Part 9: Graph structure, process computation, and dimensional reduction
There’s surely an uncountable number of atoms in a beam holding up your roof, and it’s clear that we don’t need to refer to each atom to talk about the role of the beam. The beam is a superagent; it has its own story, on a much larger scale than the atoms. It relies compositionally on the atoms within it, but they don’t play a direct role in the function of the beam. You could replace the specific atoms with something else, and it would still work. There is a separation of phenomena across scales — effective descriptions dominate the stories we tell. When we shift perspective, from one scale to another, eliminating unwanted degrees of freedom, we both reduce the dimensionality of the problem, and we reorganize computation to achieve a sufficient answer. In the process, we go from something “uncountable” to “a manageable few”. In this post, I want to discuss the foundations for such effective pictures, coarse-graining, and renormalization of models, when computing answers from graphs.
In studying graphs, we’re not just looking for shortest paths, or to how get from one point to another in the quickest time: we may actually want to know where the weakest points in a network are, or find alternative (even hidden) routes, backdoors and, covert channels. We might be looking for the optimum place to establish a new node, in order to serve others, or to depend on a critical source. We might want to turn a timeline of events into a map of knowledge, turning happenings (“X reads a book”) into invariant state (“X knows the book”). Finally, we may look for co-activation clusters to find correlated events, items, or relationships!
Graphs are maps, processes, and calculators all in one. The first machine learning graph was the Internet routing infrastructure: RIP, OSPF, BGP, etc. Today, we have begun associate graphs with machine learning particularly for“AI” (Artificial Intelligence) in a number of ways: the strengths of causal connections can be used to record history and predict priorities; the clusters that form large scale structure can identify patterns of similarity for inference. Graphs and networks are now basic tools of “AI”. In all these cases, how we identify process scales is key to finding the answers we seek.
However, when we look at a huge graph, we are looking at more than just a database — it’s filled with both the remnants of old and harbingers of new processes. We might be interested in querying its large scale patterns, single paths, or topographical features — but this requires iterative interaction with the many alternatives through it. A one-off query statement, such as we’re used to from archival (e.g. SQL) databases, usually won’t cut it. Few other kinds of database can easily show patterns in data in the same way that a graph database can, but that doesn’t mean it’s easy. This whole topic makes graphs part of an unfolding story about knowledge representation that probably begins and ends with neuroscience (a story for another time).

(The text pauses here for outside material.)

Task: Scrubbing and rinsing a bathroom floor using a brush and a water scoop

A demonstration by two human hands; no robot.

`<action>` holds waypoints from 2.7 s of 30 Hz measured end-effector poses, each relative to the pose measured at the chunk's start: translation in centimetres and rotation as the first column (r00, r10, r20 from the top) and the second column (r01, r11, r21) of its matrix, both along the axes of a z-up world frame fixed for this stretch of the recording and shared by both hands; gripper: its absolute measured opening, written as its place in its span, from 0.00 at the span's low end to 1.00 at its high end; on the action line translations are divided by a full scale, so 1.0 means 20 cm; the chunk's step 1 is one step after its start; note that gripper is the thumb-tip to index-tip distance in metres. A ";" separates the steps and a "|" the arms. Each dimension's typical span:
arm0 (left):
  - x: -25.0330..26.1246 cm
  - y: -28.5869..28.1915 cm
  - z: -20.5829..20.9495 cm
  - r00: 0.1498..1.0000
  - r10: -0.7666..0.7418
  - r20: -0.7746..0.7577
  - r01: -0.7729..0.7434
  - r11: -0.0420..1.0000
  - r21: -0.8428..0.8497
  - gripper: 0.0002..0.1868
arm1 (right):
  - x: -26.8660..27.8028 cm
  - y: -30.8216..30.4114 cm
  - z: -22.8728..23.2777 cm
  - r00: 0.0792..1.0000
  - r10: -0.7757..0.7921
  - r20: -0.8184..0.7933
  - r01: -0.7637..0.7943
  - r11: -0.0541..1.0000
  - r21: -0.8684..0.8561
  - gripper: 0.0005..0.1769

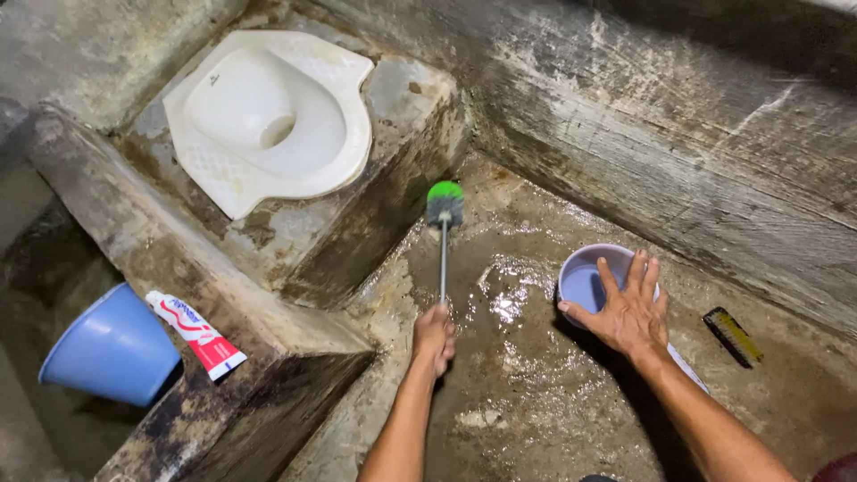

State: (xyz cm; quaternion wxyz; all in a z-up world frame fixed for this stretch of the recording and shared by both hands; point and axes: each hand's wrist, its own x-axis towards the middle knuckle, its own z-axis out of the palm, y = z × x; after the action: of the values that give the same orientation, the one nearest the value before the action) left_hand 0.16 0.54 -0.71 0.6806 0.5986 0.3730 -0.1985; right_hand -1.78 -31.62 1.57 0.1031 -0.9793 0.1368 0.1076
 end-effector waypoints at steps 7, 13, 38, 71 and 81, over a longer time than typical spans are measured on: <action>-0.08 0.13 -0.04 0.997 0.066 -0.031 -0.066 0.998 -0.015 0.16 | 0.00 0.01 -0.02 1.000 -0.007 0.023 0.006 1.000 0.020 0.64; 0.23 -0.04 -0.34 0.998 -0.039 0.053 0.039 0.999 0.005 0.16 | 0.00 0.00 0.01 1.000 0.005 0.016 -0.005 1.000 0.015 0.63; -0.33 0.12 -0.05 0.977 0.197 -0.085 -0.201 0.979 -0.042 0.15 | 0.04 0.00 0.01 0.990 -0.038 -0.133 0.054 0.992 0.117 0.68; -0.23 0.04 0.10 0.988 0.072 -0.137 -0.072 0.997 0.003 0.20 | 0.02 -0.29 0.05 0.867 -0.388 -0.314 0.499 0.700 0.511 0.51; -0.07 -0.05 0.25 0.987 -0.101 -0.126 0.110 0.992 0.067 0.21 | -0.14 -0.59 -0.41 0.680 -0.136 -0.721 0.722 -0.048 0.690 0.20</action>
State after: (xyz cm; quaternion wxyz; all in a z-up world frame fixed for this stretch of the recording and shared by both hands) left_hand -1.32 -0.41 4.22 0.6223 0.6291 0.3889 -0.2565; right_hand -4.58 -43.42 -6.64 0.7029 -0.5020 0.3656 0.3469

An atom inside a structural beam has no individual significance — it merely plays a role in a larger structure, thus we look mainly to that larger structure for answers. Unless the single atom is a critical part of another process (say holding together the mouth of a crack), we don’t want to deal with it explicitly. We work with the beam on the scale of the role it plays.

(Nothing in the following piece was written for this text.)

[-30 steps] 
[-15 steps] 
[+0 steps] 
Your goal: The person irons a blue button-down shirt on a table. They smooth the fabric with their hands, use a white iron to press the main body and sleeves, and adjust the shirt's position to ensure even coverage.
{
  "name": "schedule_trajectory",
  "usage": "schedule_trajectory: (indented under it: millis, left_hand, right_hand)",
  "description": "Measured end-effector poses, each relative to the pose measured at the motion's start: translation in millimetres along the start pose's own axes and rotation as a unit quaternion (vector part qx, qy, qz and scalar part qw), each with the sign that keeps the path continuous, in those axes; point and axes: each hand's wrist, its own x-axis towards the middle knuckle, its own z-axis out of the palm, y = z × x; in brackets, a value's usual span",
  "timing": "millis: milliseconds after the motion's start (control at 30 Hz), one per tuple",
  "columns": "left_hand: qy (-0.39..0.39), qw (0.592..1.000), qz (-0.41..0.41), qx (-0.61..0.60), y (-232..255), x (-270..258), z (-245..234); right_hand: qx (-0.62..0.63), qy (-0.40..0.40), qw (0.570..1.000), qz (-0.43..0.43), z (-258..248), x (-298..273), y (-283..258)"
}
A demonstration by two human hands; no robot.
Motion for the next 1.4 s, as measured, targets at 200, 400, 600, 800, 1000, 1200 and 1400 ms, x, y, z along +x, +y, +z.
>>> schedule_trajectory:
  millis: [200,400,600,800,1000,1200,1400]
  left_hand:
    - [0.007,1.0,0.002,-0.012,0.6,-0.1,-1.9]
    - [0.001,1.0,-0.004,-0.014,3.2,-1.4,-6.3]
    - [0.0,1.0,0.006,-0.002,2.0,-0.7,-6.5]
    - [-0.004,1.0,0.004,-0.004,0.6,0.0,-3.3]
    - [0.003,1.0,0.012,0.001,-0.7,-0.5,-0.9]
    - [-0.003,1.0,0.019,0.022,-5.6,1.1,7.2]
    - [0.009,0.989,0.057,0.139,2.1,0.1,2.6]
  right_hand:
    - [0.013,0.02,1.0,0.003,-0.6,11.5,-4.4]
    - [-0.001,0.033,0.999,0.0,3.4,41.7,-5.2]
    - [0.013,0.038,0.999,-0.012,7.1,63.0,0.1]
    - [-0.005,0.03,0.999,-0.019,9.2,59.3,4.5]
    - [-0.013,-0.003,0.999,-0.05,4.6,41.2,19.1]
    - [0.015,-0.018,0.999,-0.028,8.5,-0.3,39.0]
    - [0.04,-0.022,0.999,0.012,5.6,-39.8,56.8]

The concept of being inside and outside of some place is awkward in the Euclidean model of space because there are no natural boundaries, but it plays a major role in graph semantics. In a network, boundaries are easily drawn and influence from outside a region can only pass along channels that are links or edges in the graph.
An outside influence may imprint changes throughout the interior of the region it touches, not just at the edge or point of contact by propagation, or iterative flow. These external influences can thus be learned and distributed throughout the interior configuration of links and nodes. This is how a network can act as memory. In society, it’s often the habitual knowledge, built into ongoing process relationships between people and groups, that keeps social practices alive, not so much the passive knowledge documented inside books or agents. For example, we sometimes call this distributed process memory “muscle memory” when it refers to ourselves.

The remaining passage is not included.